* _REQUIRED ACTION_: Where in the data below does the word "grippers" appear? Copy each line that holds it.

::::

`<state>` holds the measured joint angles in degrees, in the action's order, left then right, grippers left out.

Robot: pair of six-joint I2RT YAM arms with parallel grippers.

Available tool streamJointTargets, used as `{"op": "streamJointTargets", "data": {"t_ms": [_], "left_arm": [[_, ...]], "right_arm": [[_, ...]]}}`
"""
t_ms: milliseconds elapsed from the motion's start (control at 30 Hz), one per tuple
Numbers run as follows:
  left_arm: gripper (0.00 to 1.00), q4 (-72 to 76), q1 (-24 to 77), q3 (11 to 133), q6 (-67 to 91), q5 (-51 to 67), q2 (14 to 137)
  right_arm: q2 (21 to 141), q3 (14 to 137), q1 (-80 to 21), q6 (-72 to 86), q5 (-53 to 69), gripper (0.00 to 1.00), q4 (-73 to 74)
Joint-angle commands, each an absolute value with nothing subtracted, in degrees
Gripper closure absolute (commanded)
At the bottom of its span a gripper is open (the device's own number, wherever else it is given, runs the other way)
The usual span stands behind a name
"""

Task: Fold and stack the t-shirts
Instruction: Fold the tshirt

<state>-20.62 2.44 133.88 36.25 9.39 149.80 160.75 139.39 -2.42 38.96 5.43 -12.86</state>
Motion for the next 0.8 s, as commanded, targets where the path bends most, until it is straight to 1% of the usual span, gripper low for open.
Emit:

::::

* _WRITTEN ANSWER_:
`<state>` holds the measured joint angles in degrees, in the action's order, left then right, grippers left out.
Robot: pair of six-joint I2RT YAM arms with parallel grippers.

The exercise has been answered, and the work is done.